An agent is inherently imperative and unpredictable which seems to me like a chore to get working or debug (especially building interesting datastructes when its up to the model to decide what and when and the only interface is free form commands), but might in the end in fact be simpler because of looser coupling and delegation to LLMs. I will explore this further.
Here is a promising example conversation I head with a prompt by my self: https://chat.openai.com/share/a508ef62-a759-4999-a470-ecf8963011a8
Merging the Benefits of Vector Stores for Source Identification and LM Reduction Strategies for Answer Quality
Maybe by first reducing the document store and then querying the preprompted model to select or rate the influence of different propositions. To avoid context length limits, each proposition would be evaluated independently in the context of the reduction. To save enormous computational ressources the vector store would be used to select only the most promising pieces of text.

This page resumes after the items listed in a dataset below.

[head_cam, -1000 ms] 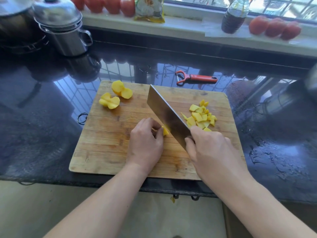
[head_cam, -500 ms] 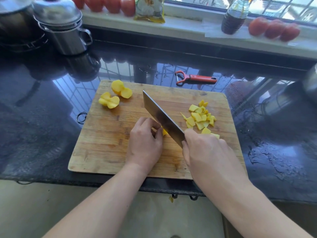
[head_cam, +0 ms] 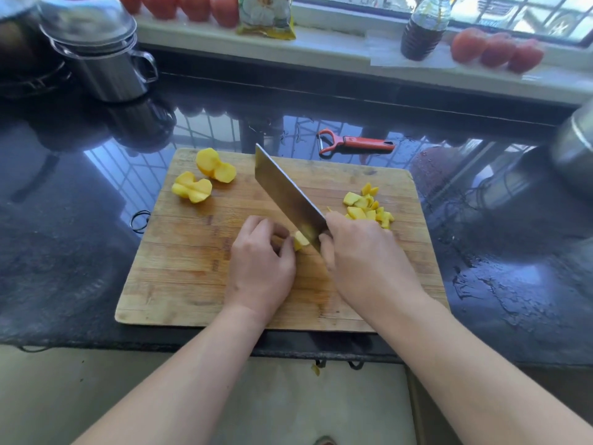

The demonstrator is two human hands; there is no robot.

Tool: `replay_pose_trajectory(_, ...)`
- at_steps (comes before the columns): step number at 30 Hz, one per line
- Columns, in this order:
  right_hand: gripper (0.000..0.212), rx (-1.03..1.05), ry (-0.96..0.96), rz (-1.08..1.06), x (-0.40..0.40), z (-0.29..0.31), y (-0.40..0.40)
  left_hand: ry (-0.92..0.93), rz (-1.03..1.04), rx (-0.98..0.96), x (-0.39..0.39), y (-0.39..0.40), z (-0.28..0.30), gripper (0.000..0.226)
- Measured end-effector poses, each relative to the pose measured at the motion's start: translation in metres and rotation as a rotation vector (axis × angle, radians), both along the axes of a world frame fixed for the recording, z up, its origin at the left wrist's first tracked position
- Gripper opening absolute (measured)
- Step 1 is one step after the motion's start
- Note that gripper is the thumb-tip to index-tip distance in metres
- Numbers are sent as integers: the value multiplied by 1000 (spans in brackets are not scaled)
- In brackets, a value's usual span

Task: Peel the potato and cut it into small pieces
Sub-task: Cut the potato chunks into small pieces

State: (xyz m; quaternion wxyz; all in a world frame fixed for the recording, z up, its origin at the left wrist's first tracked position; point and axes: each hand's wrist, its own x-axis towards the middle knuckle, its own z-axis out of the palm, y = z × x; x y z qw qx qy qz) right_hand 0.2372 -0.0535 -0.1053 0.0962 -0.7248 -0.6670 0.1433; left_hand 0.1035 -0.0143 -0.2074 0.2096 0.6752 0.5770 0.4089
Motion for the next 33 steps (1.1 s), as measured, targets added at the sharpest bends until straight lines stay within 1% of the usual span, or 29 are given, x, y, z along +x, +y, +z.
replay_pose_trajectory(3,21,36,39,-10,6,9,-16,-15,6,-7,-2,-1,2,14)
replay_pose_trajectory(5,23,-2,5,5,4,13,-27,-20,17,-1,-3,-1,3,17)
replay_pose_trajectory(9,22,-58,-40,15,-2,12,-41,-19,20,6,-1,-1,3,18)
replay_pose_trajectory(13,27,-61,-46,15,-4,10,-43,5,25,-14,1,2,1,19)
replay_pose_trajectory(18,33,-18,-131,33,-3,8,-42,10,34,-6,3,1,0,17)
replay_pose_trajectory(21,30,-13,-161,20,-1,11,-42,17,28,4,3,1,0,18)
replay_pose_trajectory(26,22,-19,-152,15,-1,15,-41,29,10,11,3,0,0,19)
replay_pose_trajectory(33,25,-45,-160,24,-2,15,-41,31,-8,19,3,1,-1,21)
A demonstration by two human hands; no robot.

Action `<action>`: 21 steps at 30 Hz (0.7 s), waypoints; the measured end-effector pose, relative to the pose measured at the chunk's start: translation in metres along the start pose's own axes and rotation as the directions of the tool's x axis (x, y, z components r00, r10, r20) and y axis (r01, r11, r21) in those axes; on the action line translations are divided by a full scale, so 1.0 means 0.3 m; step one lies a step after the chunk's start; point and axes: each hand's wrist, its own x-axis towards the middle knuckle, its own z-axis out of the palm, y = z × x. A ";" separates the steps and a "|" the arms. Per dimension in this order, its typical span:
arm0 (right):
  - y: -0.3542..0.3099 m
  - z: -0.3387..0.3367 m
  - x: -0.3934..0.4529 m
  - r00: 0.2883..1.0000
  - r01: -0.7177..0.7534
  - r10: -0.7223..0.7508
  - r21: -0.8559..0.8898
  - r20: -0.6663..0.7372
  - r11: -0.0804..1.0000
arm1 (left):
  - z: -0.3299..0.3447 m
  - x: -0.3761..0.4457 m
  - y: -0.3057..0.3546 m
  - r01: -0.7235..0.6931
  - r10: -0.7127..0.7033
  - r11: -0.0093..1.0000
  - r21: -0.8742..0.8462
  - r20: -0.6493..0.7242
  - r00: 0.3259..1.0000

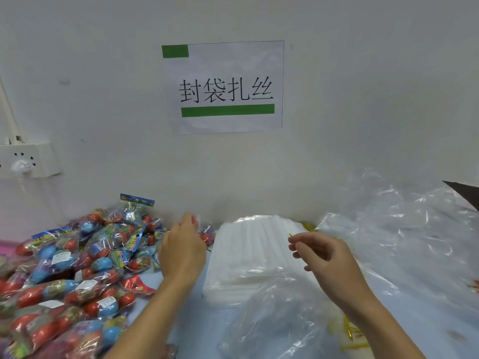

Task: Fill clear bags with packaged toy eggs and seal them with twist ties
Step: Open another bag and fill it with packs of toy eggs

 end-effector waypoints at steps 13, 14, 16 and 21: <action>0.000 0.025 0.003 0.994 -0.063 0.051 0.141 0.093 0.988 | -0.023 -0.207 0.285 0.506 0.005 0.275 -0.817 0.528 0.849; 0.007 0.027 0.005 0.994 -0.065 0.052 0.140 0.095 0.988 | -0.021 -0.202 0.272 0.497 0.017 0.320 -0.806 0.530 0.848; 0.009 0.034 0.002 0.995 -0.066 0.055 0.132 0.088 0.989 | -0.022 -0.187 0.239 0.462 0.034 0.453 -0.762 0.532 0.846; 0.016 0.036 0.003 0.998 -0.068 0.069 0.084 -0.007 0.994 | -0.041 -0.118 0.071 0.335 -0.165 0.846 -0.414 0.393 0.904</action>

This blog post ist 99% human written; The code to 90% (I think because of slow internet here); and I had all ideas by my self.
This reasoning process is very expensive as many long queries to Large Language Models are made (text-davinci-003
). Smaller models work less good because of high demands on structured outputs combined with complex queries. Further modularization into smaller more efficient components involving design of token efficient prompts can improve the situation. A loss in system performance is not to be expected since the current version is stateless and minimal in context in all queries anyway.
Besides uncounted emmissions by using GPT-4
for extensive experiments, the use of text-davinci-003
via the OpenAI API during development has generated costs of $7.57 OpenAI API credits.
I thank Jaan Altosaar and the One Fact Foundation for inviting so many highly inspiring guest lecturers to the Datathinking course and for granting access to software.